## Dataset entries
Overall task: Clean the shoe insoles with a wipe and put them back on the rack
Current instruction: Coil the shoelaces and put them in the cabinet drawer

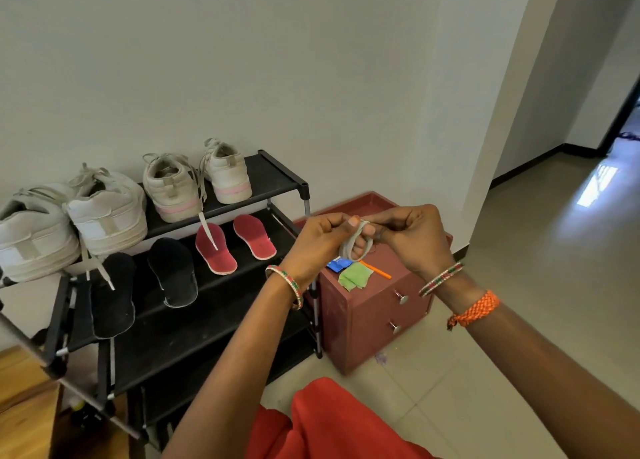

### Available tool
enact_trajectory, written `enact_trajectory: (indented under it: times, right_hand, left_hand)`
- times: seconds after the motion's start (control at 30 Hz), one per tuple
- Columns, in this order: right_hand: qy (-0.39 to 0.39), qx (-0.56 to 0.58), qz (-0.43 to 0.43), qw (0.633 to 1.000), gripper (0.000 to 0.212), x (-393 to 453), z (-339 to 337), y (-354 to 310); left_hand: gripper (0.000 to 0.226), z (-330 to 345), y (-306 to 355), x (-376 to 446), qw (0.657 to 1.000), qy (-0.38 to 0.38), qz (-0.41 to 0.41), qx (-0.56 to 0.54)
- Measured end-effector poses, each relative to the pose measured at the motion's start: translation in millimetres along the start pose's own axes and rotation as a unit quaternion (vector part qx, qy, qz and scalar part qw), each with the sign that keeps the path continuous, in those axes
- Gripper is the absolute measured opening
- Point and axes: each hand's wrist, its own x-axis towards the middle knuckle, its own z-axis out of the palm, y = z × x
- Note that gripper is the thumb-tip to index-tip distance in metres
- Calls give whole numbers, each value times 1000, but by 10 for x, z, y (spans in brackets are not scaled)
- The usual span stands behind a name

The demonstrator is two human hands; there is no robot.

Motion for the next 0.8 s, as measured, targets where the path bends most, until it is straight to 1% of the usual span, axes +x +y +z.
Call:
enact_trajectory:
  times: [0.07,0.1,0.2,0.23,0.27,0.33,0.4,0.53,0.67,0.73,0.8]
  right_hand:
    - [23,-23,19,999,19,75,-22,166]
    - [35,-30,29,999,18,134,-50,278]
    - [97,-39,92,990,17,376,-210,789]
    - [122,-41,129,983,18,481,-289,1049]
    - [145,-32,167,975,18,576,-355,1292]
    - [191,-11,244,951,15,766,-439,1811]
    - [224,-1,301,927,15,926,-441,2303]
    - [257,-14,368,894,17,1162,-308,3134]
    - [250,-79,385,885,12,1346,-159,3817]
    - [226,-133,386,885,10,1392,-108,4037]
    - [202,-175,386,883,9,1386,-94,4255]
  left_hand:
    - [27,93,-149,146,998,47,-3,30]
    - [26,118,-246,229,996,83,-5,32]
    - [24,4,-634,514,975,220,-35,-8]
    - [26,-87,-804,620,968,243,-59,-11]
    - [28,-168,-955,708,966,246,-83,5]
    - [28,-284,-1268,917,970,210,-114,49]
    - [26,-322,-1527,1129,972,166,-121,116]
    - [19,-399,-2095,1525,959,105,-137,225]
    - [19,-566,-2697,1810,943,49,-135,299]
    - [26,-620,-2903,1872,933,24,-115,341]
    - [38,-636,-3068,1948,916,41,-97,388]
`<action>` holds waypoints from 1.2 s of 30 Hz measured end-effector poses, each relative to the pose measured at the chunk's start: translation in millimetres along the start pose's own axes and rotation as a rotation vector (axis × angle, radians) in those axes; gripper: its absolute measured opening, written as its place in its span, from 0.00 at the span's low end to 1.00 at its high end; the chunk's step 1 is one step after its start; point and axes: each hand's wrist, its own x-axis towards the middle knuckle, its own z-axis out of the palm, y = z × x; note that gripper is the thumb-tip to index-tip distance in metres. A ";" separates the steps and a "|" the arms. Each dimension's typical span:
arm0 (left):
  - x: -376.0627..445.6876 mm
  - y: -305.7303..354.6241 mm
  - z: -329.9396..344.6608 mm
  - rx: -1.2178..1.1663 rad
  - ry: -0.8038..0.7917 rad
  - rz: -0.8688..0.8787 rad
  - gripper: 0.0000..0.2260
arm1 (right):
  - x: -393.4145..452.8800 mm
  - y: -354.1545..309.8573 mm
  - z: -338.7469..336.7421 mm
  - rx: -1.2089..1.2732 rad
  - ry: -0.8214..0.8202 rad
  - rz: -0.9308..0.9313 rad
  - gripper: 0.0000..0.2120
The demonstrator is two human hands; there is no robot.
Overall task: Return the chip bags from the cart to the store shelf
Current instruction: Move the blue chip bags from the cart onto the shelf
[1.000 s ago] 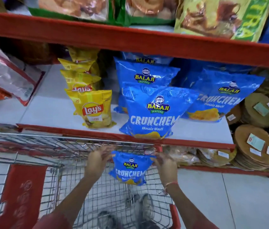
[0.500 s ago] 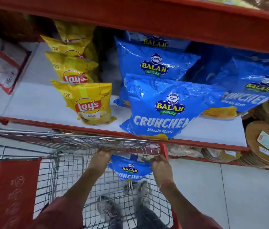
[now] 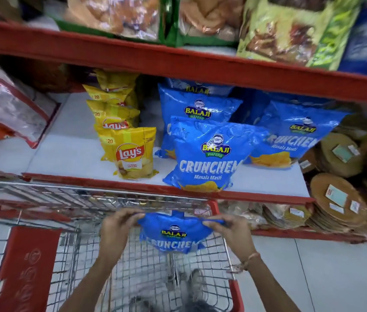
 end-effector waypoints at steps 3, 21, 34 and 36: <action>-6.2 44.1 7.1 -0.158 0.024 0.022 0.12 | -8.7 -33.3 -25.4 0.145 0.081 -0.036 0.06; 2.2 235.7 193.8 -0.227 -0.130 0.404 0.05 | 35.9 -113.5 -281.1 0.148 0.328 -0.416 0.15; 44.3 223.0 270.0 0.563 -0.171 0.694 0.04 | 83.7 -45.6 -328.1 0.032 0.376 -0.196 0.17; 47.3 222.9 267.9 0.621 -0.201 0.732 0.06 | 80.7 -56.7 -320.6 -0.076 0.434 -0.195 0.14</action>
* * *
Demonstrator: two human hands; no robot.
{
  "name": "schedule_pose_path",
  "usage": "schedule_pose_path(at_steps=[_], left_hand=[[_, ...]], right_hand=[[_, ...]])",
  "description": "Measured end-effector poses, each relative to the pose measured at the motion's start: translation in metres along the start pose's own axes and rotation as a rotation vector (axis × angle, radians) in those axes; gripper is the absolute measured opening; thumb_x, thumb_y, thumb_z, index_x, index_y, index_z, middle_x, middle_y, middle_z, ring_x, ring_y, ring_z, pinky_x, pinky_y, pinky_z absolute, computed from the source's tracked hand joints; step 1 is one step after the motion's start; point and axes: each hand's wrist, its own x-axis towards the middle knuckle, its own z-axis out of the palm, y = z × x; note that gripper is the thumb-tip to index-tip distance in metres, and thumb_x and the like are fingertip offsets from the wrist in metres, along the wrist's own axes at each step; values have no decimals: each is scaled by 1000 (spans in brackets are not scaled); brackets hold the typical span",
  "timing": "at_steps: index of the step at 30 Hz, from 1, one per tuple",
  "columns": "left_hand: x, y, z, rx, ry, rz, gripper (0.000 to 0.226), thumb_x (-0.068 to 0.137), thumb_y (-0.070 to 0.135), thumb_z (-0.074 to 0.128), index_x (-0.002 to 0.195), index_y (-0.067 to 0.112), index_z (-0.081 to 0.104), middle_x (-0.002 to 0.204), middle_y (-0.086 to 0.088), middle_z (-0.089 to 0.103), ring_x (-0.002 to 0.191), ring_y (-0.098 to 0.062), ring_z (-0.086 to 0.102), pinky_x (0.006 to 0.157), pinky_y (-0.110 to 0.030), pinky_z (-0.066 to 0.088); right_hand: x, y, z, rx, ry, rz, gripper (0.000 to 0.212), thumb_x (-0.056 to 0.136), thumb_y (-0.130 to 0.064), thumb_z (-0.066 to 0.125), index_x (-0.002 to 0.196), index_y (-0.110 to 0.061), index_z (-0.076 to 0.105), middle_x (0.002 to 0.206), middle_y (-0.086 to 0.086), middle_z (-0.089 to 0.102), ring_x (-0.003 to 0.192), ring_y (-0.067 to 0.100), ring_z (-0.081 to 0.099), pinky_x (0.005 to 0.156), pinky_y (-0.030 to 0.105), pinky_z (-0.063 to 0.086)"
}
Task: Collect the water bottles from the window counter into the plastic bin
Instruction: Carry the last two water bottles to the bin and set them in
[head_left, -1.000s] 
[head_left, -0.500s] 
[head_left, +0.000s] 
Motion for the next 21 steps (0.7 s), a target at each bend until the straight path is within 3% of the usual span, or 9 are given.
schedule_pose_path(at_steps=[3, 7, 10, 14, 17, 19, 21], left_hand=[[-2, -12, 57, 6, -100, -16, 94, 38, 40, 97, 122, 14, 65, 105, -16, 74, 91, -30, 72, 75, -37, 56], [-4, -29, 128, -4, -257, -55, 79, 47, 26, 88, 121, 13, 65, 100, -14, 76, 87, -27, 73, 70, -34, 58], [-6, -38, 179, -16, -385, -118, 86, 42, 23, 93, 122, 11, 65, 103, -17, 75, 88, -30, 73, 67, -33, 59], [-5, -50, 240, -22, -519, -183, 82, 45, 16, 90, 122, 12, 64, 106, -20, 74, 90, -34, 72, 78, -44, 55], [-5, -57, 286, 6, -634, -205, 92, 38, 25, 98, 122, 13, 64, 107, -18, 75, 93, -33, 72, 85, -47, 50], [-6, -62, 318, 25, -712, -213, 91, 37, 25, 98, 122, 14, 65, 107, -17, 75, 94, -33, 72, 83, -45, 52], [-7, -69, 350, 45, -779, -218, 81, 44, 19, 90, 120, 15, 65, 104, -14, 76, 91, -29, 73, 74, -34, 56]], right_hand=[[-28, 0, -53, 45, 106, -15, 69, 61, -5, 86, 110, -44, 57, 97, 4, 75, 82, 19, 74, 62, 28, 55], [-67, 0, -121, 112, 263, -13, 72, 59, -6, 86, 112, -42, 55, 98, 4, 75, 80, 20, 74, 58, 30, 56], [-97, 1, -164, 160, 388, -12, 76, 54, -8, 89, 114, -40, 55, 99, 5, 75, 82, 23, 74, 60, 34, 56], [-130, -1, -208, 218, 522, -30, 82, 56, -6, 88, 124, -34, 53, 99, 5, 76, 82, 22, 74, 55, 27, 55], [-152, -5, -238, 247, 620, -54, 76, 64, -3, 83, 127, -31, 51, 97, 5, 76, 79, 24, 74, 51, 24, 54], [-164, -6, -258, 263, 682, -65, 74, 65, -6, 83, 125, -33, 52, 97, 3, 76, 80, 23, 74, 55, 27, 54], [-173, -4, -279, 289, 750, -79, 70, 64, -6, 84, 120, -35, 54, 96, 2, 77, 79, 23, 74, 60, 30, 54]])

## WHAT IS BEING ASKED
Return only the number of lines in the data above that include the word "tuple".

## THE COMPLETED TASK
2